= 1941 in fine arts of the Soviet Union =

The year 1941 was marked by many events that left an imprint on the history of Soviet and Russian Fine Arts.

==Events==
- January 7 — The exhibition of the best works of Soviet artists was opened in Tretyakov gallery in Moscow. Exhibited 1180 works of painting, sculpture, graphic art, and architecture of 359 artists.
- February 4 — Exhibition of painting, sculpture, and graphic art, dedicated to 60th Anniversary of Klim Voroshilov was opened in Moscow.

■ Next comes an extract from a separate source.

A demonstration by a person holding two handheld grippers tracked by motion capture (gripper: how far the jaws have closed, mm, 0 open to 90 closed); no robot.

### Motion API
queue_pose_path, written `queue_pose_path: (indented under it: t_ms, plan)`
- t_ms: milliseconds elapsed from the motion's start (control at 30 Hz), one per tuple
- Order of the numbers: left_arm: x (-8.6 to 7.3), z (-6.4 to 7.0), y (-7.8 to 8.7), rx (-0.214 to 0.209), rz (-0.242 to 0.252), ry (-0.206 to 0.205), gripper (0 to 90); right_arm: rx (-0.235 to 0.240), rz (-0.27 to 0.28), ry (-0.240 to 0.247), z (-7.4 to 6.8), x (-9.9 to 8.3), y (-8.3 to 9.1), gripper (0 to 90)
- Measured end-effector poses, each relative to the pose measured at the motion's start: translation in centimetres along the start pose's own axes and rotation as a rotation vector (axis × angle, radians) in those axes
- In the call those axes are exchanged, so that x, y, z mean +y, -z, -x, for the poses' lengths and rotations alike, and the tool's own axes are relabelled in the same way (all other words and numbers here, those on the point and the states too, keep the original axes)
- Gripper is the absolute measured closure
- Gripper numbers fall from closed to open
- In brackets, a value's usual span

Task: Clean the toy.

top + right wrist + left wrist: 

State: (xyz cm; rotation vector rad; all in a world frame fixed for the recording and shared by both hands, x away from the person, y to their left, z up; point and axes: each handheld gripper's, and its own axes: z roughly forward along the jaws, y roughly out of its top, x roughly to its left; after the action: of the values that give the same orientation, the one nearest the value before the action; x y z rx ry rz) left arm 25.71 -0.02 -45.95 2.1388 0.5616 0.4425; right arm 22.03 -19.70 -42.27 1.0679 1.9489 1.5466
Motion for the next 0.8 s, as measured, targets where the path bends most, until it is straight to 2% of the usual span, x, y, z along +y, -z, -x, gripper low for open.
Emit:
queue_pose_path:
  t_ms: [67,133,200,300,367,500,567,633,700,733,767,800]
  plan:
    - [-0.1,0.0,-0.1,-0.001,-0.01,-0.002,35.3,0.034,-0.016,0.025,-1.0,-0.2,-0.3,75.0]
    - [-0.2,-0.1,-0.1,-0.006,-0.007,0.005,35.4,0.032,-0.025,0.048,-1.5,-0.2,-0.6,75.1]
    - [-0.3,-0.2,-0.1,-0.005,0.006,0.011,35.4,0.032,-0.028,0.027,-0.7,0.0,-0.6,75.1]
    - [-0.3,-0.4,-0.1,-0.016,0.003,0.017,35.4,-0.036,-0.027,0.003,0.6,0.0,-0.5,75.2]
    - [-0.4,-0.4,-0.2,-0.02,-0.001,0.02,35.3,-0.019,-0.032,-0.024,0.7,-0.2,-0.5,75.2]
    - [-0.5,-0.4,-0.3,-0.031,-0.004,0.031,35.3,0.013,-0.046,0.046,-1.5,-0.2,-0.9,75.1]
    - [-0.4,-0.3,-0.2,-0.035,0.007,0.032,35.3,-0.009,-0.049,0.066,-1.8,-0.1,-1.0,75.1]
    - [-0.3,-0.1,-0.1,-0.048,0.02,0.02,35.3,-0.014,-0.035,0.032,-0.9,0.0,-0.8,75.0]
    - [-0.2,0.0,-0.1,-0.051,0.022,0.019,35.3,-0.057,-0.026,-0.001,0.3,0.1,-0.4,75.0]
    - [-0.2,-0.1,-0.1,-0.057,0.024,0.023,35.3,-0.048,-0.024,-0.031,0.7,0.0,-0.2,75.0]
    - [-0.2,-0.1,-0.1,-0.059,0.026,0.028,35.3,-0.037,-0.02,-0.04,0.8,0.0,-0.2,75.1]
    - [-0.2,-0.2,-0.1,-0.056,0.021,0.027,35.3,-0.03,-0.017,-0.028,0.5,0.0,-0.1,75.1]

Exhibited 388 works of 219 artists.
- February 11 — The Second Exhibition of graduation works of High Art schools was opened in Moscow. Exhibited 205 works of 73 graduates of High Art schools.

==Births==
- March 24 — Eduard Drobitsky (Дробицкий Эдуард Николаевич), Russian Soviet painter and graphic artist (d. 2007).

== Deaths ==
- March 15 — Alexej von Jawlensky (Явленский Алексей Георгиевич), Russian artist (b. 1864).
- April 3 — Ivan Shadr (Шадр Иван Дмитриевич), Russian Soviet sculptor (b. 1887).
- July 21 — Elizaveta Kruglikova (Кругликова Елизавета Сергеевна), Russian Soviet graphic artist (b. 1865).
- December 3 — Pavel Filonov (Филонов Павел Николаевич), Russian Soviet painter and graphic artist (b. 1883).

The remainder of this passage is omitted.